* REQUIRED WORK
Please transcribe the lines below exactly, and leave every image behind.

* INFORMATION PROVIDED
● ● ● ● ●
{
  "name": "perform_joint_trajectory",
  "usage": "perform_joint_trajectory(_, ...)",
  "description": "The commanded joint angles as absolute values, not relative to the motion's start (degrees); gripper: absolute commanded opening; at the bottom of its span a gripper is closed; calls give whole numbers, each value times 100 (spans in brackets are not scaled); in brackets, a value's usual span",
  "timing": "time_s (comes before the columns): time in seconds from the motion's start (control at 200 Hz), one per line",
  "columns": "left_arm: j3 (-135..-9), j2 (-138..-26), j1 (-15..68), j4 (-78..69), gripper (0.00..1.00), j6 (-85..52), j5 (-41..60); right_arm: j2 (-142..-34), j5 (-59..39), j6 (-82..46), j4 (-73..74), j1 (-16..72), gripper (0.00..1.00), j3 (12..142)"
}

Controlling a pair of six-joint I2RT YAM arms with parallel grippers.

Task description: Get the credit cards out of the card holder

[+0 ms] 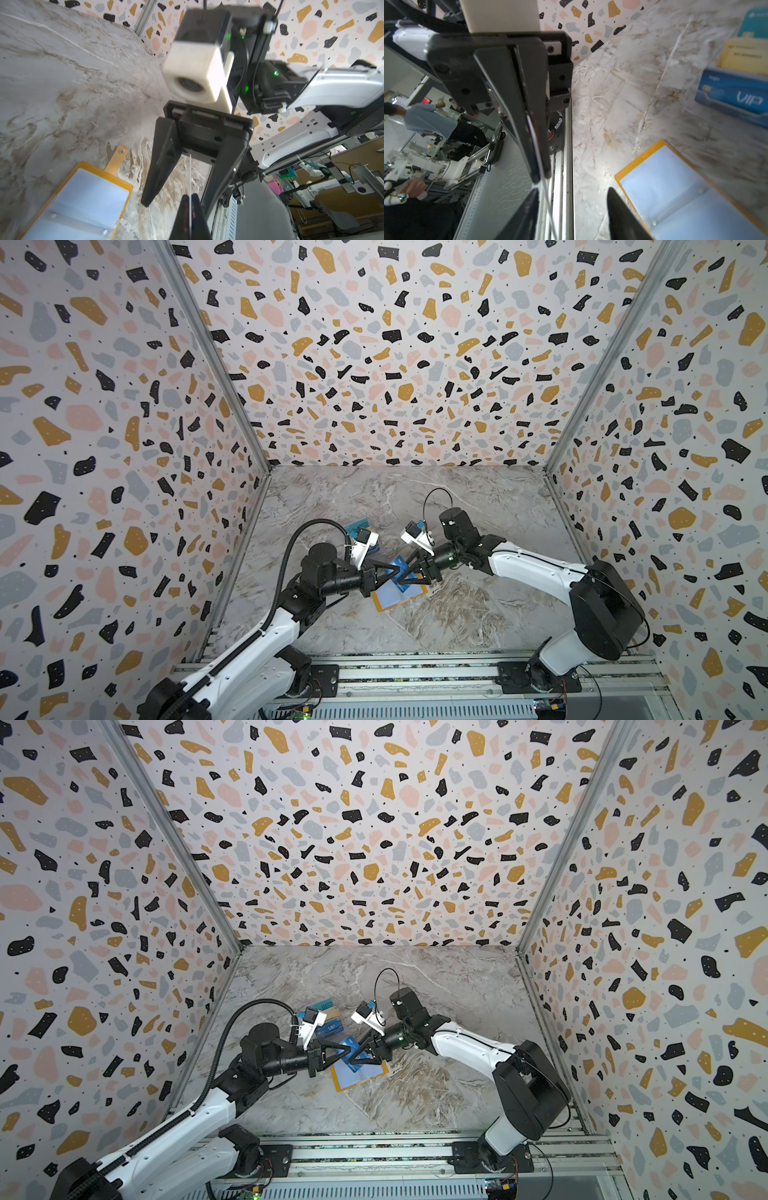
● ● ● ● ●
* REPLY TO THE EXERCISE
{
  "name": "perform_joint_trajectory",
  "usage": "perform_joint_trajectory(_, ...)",
  "description": "The commanded joint angles as absolute values, not relative to the motion's start (degrees); gripper: absolute commanded opening; at the bottom of its span a gripper is closed; calls give whole numbers, each value times 100 (spans in brackets are not scaled); in brackets, a value's usual span",
  "timing": "time_s (comes before the columns): time in seconds from the motion's start (control at 200 Hz), one per line",
  "columns": "left_arm: j3 (-135..-9), j2 (-138..-26), j1 (-15..68), j4 (-78..69), gripper (0.00..1.00), j6 (-85..52), j5 (-41..60); right_arm: j2 (-142..-34), j5 (-59..39), j6 (-82..46), j4 (-73..74), j1 (-16..72), gripper (0.00..1.00), j3 (12..142)"
}

Controlling a pair of six-joint I2RT YAM arms with parallel grippers.

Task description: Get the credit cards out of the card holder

[+0 ms] 

Nothing else remains to be done in this exercise.